(What is required):
Starting at the line that holds "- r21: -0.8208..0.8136" and stopping at the line that holds "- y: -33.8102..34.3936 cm", restate the records below word for word, with both of those lines included.
---------- Data under study ----------
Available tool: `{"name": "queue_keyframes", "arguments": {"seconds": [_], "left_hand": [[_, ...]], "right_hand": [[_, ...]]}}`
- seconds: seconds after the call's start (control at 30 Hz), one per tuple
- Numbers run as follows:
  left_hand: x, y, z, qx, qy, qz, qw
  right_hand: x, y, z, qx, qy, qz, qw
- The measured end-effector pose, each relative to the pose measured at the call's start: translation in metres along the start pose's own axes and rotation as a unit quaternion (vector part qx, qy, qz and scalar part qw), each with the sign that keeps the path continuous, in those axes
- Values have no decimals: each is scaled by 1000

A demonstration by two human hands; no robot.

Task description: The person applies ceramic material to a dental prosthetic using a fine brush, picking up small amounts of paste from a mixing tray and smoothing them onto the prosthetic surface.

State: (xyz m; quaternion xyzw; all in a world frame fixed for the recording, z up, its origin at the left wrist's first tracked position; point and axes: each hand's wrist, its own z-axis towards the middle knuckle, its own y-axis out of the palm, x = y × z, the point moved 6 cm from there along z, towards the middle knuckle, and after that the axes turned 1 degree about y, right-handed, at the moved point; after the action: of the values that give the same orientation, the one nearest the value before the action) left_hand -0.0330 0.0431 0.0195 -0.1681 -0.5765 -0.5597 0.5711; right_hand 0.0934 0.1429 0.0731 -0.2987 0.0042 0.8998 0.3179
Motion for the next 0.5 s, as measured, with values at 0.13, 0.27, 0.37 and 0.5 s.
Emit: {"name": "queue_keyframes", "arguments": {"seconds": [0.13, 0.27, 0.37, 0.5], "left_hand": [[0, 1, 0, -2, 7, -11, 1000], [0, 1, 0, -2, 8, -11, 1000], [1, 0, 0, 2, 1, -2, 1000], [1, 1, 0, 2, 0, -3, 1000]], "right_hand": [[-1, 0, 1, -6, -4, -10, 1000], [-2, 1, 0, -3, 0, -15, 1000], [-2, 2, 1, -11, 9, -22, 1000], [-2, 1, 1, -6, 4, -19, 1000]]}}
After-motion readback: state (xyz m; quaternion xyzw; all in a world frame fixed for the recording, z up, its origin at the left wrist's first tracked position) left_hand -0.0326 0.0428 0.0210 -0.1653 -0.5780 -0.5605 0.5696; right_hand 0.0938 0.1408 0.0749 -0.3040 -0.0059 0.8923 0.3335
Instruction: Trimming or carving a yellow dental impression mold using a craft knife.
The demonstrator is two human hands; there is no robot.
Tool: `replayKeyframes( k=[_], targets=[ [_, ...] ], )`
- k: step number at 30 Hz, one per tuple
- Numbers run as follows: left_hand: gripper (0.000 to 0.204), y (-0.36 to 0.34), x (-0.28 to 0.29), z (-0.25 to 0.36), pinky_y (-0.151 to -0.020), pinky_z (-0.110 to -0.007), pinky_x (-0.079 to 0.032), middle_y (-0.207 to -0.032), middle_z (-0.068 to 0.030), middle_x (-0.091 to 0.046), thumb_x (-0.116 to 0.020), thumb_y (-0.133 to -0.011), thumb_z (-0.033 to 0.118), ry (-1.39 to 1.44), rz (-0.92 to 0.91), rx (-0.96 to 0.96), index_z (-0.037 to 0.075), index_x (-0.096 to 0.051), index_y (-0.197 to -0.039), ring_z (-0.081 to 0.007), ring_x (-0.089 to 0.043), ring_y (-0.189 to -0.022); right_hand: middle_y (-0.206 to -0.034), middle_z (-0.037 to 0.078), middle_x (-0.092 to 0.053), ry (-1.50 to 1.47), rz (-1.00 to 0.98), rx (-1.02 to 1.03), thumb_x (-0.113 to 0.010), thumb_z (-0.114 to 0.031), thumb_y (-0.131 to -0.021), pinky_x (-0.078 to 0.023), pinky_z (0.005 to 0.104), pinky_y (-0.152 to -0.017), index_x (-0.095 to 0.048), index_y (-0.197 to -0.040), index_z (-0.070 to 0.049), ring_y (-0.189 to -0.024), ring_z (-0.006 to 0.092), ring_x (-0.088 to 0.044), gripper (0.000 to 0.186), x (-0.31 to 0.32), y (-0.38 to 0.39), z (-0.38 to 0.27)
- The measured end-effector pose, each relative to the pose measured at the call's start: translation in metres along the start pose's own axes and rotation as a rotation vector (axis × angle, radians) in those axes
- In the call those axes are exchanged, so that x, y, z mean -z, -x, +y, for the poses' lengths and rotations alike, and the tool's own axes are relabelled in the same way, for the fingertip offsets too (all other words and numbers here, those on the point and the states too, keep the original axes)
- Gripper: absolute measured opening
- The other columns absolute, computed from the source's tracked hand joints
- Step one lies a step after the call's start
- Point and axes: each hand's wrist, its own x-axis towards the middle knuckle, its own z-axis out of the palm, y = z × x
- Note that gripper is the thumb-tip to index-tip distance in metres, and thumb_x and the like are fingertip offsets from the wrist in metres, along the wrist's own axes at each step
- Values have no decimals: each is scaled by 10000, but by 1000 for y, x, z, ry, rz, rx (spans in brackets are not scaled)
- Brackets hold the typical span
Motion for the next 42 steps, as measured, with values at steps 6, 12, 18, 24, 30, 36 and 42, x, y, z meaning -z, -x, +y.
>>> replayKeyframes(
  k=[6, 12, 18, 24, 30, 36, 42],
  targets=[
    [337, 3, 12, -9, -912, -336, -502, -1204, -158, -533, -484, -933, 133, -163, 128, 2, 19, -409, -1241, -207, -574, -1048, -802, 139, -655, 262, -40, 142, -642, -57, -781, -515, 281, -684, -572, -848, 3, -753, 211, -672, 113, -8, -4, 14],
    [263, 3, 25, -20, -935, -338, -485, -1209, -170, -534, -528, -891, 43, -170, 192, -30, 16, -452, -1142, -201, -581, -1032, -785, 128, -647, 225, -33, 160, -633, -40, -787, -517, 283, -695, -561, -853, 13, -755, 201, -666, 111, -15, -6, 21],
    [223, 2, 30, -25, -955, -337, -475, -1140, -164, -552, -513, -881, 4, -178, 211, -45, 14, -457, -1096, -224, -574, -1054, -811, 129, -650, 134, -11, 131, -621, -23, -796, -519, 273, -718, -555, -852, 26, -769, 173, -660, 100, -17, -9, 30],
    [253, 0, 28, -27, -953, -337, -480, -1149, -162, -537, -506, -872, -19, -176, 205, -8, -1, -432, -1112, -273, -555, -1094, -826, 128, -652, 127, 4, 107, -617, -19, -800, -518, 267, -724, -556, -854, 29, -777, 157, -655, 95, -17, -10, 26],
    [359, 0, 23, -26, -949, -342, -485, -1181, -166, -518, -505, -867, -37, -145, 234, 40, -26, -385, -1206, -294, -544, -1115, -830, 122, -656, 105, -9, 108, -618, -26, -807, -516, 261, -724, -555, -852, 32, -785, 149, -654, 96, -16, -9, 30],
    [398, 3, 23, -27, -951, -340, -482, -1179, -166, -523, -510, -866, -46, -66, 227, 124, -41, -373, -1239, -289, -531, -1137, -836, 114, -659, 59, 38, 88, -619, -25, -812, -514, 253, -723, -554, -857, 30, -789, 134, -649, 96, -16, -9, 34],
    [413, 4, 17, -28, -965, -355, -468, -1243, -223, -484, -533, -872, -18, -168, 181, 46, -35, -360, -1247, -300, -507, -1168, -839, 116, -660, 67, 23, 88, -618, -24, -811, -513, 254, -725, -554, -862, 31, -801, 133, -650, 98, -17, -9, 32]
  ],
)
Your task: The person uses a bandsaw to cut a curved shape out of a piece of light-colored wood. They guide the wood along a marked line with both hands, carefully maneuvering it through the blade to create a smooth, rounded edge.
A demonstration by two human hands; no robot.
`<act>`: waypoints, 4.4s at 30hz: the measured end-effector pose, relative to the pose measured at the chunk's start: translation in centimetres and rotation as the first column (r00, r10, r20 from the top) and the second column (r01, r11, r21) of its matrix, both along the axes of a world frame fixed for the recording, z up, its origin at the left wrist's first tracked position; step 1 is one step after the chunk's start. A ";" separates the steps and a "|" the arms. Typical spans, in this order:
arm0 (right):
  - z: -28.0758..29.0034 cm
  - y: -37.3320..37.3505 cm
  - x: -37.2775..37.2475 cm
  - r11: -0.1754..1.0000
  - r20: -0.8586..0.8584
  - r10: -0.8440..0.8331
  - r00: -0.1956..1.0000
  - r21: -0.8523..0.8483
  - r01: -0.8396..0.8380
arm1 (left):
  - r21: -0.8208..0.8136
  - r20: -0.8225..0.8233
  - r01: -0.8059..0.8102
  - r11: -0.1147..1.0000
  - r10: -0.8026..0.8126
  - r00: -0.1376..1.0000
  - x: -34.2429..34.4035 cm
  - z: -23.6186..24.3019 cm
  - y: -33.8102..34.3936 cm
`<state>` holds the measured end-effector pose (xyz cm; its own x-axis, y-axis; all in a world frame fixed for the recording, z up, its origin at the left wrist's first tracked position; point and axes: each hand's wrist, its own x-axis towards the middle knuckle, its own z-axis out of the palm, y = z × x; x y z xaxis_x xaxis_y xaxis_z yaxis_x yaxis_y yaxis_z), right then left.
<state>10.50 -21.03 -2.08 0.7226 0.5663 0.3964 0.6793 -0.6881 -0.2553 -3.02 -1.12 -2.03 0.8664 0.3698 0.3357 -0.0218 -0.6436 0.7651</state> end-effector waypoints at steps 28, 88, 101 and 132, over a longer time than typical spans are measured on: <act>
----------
(Written solution):
  - r21: -0.8208..0.8136
  - r20: -0.8225..0.8233
  - r01: -0.8059..0.8102
  - r11: -0.1147..1.0000
  - r10: -0.8026..0.8126
  - r00: -0.1376..1.0000
  - x: -34.2429..34.4035 cm
  - z: -23.6186..24.3019 cm
  - y: -33.8102..34.3936 cm

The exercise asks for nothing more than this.